## Exercise requirements
Every line holding "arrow" should be copied from the records below.

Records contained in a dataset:
+ + + + +

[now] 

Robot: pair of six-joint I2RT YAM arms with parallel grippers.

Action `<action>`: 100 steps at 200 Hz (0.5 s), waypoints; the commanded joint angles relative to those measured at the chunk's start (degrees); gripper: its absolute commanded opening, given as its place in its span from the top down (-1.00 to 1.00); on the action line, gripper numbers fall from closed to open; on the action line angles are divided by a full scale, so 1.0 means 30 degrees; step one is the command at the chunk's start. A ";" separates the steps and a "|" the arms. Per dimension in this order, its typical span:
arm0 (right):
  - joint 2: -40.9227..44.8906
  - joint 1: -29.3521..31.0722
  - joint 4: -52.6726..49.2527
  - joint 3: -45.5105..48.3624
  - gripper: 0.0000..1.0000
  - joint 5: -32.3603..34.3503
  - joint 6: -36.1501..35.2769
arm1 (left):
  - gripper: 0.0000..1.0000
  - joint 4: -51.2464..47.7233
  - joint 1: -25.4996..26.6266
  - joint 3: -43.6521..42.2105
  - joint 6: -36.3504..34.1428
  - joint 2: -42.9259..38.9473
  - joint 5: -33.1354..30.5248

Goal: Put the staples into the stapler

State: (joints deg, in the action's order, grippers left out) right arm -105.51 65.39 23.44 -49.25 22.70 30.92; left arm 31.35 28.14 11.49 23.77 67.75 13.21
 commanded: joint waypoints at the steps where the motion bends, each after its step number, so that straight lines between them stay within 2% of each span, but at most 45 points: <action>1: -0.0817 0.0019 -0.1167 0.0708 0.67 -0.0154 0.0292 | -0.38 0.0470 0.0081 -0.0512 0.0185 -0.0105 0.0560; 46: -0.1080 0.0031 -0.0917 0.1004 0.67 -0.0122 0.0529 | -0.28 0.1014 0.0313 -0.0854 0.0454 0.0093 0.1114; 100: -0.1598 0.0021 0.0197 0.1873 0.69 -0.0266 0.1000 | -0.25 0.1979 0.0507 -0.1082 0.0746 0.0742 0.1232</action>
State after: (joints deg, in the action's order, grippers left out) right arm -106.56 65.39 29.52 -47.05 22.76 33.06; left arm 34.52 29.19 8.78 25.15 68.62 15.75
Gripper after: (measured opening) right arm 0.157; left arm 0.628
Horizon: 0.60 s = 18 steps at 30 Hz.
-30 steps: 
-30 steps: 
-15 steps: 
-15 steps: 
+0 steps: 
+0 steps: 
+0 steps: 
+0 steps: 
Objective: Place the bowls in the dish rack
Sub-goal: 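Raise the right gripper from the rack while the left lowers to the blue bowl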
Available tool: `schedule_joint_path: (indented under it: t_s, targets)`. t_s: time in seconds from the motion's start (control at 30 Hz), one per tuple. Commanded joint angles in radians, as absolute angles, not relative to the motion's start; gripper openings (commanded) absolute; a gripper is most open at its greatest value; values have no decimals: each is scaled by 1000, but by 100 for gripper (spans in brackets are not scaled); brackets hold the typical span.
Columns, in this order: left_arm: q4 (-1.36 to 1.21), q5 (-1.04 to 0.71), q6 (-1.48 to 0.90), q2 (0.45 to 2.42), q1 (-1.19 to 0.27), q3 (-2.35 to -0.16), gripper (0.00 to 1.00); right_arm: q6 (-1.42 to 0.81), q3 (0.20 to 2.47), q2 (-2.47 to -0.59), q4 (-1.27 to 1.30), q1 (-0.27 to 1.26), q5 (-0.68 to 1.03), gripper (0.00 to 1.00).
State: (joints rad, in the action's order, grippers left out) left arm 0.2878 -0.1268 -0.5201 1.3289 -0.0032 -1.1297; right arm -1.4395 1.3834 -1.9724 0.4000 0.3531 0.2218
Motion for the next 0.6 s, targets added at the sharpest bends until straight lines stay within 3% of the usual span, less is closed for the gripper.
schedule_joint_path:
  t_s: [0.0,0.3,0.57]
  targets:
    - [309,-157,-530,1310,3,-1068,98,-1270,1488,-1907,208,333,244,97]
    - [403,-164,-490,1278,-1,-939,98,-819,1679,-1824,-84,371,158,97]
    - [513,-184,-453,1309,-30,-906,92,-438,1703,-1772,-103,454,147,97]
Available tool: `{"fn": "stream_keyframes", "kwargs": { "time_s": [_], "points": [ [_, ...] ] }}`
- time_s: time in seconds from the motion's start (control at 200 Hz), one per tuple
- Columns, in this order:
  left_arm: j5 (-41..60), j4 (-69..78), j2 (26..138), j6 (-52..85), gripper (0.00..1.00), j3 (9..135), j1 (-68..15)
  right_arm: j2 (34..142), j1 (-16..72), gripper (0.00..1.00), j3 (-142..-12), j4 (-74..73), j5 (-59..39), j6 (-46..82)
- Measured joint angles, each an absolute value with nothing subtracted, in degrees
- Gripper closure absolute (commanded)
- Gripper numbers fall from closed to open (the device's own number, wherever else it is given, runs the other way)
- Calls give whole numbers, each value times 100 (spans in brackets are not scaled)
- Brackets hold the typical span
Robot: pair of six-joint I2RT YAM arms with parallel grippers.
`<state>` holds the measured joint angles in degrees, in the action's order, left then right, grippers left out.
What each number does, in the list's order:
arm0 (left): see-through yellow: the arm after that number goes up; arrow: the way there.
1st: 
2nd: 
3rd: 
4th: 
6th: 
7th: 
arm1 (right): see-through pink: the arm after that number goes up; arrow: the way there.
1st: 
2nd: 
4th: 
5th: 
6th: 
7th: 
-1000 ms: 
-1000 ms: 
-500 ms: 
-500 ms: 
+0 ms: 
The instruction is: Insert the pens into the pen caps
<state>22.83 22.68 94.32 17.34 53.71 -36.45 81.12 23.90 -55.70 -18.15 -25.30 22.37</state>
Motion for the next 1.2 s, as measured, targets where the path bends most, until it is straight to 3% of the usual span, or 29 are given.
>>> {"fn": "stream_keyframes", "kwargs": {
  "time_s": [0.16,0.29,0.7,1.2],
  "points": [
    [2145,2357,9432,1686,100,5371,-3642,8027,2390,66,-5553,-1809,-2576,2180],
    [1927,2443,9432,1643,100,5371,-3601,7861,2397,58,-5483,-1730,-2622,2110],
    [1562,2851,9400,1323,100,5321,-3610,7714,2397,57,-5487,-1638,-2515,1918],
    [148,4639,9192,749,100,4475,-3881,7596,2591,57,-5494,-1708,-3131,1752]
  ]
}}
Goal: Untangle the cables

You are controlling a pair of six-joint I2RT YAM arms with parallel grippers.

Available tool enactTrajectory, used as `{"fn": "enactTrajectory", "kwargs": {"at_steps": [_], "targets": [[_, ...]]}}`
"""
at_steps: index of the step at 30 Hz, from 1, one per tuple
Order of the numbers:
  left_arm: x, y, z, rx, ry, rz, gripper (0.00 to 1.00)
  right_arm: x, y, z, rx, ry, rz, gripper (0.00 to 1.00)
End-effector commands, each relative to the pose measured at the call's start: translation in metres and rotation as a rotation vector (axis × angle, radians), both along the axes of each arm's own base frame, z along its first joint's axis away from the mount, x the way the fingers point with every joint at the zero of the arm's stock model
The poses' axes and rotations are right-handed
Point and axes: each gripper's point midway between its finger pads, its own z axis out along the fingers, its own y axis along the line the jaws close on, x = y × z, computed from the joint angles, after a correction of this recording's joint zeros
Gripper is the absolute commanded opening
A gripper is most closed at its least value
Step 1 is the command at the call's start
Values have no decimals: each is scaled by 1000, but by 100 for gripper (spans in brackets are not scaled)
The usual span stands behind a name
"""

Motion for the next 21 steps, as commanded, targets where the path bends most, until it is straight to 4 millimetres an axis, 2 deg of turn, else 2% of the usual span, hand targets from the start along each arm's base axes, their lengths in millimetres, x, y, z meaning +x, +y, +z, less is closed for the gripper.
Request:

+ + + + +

## Expected answer
arm0 (left): see-through yellow: the arm after that number goes up; arrow: the way there.
arm1 (right): see-through pink: the arm after that number goes up; arrow: the way there.

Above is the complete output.